Since that night, he would lie awake, the ring turned inward on his finger and cutting into his palm like a talisman. It was on such a night that the new boy, Marlowe, whispered at him in the darkness, interrupting his thoughts.
“Charlie?” he whispered.
Charlie lay very still.
Marlowe wasn’t fooled. “Charlie, I know you’re awake.”
“I’m not awake,” he whispered. “Go to sleep.”
“I can see you blinking.”
Charlie shifted and turned his face. Marlowe was staring at him.
“I’m not awake,” he muttered.
“Then how come you’re talking right now?”
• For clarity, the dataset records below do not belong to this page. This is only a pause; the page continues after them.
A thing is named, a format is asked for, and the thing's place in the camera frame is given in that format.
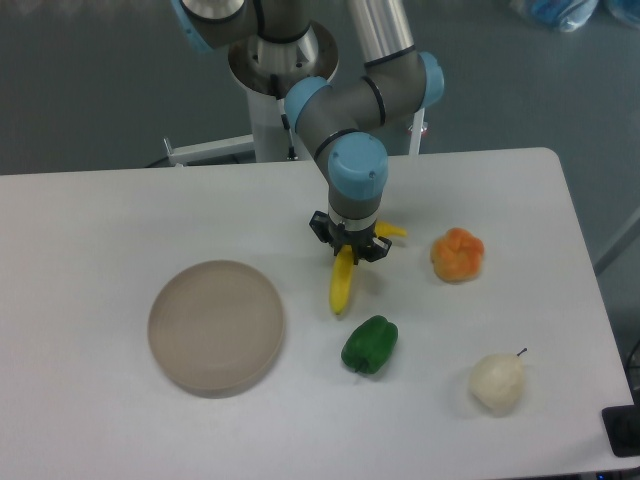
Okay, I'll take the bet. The orange peeled mandarin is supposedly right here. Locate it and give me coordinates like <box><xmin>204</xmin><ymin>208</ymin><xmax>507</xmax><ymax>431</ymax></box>
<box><xmin>430</xmin><ymin>228</ymin><xmax>485</xmax><ymax>283</ymax></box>

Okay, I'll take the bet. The black device at edge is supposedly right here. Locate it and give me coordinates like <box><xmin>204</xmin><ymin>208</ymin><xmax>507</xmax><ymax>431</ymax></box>
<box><xmin>601</xmin><ymin>405</ymin><xmax>639</xmax><ymax>458</ymax></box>

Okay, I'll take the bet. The beige round plate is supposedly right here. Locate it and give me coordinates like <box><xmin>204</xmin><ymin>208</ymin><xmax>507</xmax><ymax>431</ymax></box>
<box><xmin>147</xmin><ymin>260</ymin><xmax>285</xmax><ymax>397</ymax></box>

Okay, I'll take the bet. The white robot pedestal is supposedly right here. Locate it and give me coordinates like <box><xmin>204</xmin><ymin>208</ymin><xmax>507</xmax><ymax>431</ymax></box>
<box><xmin>228</xmin><ymin>21</ymin><xmax>339</xmax><ymax>162</ymax></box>

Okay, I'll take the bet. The blue plastic bag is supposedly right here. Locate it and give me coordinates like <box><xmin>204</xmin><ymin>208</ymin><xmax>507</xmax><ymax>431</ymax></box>
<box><xmin>509</xmin><ymin>0</ymin><xmax>599</xmax><ymax>33</ymax></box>

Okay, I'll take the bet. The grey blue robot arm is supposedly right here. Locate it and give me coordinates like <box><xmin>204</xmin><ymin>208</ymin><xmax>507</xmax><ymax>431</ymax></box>
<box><xmin>174</xmin><ymin>1</ymin><xmax>444</xmax><ymax>262</ymax></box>

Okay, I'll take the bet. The yellow banana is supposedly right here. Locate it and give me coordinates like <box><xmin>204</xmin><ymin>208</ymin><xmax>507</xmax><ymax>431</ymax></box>
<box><xmin>329</xmin><ymin>221</ymin><xmax>408</xmax><ymax>315</ymax></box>

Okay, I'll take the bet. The white frame post right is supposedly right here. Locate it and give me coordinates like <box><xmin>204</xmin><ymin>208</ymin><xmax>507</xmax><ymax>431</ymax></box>
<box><xmin>408</xmin><ymin>108</ymin><xmax>429</xmax><ymax>156</ymax></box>

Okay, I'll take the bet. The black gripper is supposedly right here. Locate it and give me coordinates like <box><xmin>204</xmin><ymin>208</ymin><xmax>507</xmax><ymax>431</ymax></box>
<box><xmin>309</xmin><ymin>211</ymin><xmax>391</xmax><ymax>265</ymax></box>

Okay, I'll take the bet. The green bell pepper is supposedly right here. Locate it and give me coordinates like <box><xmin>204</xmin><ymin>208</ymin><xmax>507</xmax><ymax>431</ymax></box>
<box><xmin>341</xmin><ymin>315</ymin><xmax>398</xmax><ymax>375</ymax></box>

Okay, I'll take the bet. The white pear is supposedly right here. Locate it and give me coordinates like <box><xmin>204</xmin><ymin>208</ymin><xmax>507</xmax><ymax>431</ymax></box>
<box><xmin>468</xmin><ymin>349</ymin><xmax>527</xmax><ymax>415</ymax></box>

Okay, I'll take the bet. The white frame bracket left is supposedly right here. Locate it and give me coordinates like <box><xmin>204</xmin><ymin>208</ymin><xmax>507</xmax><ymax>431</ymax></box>
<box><xmin>163</xmin><ymin>135</ymin><xmax>254</xmax><ymax>166</ymax></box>

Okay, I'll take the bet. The black cable on pedestal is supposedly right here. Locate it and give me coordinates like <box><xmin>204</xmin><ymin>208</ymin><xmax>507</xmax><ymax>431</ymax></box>
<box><xmin>269</xmin><ymin>73</ymin><xmax>300</xmax><ymax>162</ymax></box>

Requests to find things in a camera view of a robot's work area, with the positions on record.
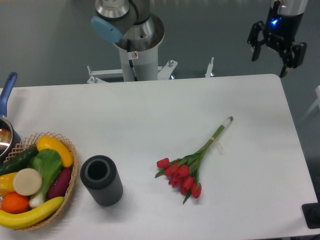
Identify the purple sweet potato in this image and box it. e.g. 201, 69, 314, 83
47, 168, 72, 200

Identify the yellow banana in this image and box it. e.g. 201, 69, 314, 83
0, 196, 64, 230

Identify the beige round disc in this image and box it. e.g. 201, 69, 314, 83
12, 168, 42, 196

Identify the red tulip bouquet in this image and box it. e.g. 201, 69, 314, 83
154, 116, 234, 204

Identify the green bok choy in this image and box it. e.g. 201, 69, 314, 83
28, 149, 62, 209

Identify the white furniture piece right edge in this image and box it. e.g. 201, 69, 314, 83
302, 85, 320, 121

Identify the green cucumber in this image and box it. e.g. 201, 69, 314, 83
0, 146, 39, 176

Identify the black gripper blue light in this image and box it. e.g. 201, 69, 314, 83
247, 0, 307, 78

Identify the yellow bell pepper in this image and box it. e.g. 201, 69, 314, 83
0, 172, 17, 196

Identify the silver robot wrist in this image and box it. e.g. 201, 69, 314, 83
278, 0, 308, 16

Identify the blue handled saucepan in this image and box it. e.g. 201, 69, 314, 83
0, 72, 21, 165

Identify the woven wicker basket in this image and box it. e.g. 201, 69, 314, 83
4, 132, 79, 231

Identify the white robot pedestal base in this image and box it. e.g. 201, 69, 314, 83
86, 44, 215, 85

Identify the dark grey ribbed vase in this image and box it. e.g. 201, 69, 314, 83
80, 155, 124, 207

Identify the black device at table edge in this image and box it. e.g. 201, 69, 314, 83
301, 202, 320, 229

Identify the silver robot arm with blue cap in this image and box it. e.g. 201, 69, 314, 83
91, 0, 308, 82

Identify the orange fruit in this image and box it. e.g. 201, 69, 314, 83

“I do that,” he said, “when I’m sleeping.”
“You’re awake,” said the boy.
Charlie sighed, closed his eyes. He could hear Miss Alice out on the landing, talking to Mrs. Harrogate in hushed tones. He knew she had started sitting up in the night, watching them. He was grateful for the sound of her presence, and hated it, both. But he didn’t sleep when she wasn’t there.
The boy made a small noise in his throat. “Charlie?” he whispered.
He opened his eyes again. “What.”
“Are you going to Scotland too? Are you going to the institute?”
“You know I am.”
“Mrs. Harrogate says my father’s there. I’m going to meet him. Maybe yours is there too.”
“My father’s dead. I told you that already.” Charlie grimaced, rolled up onto one elbow, holding his mother’s ring tightly. “You never met your father before?”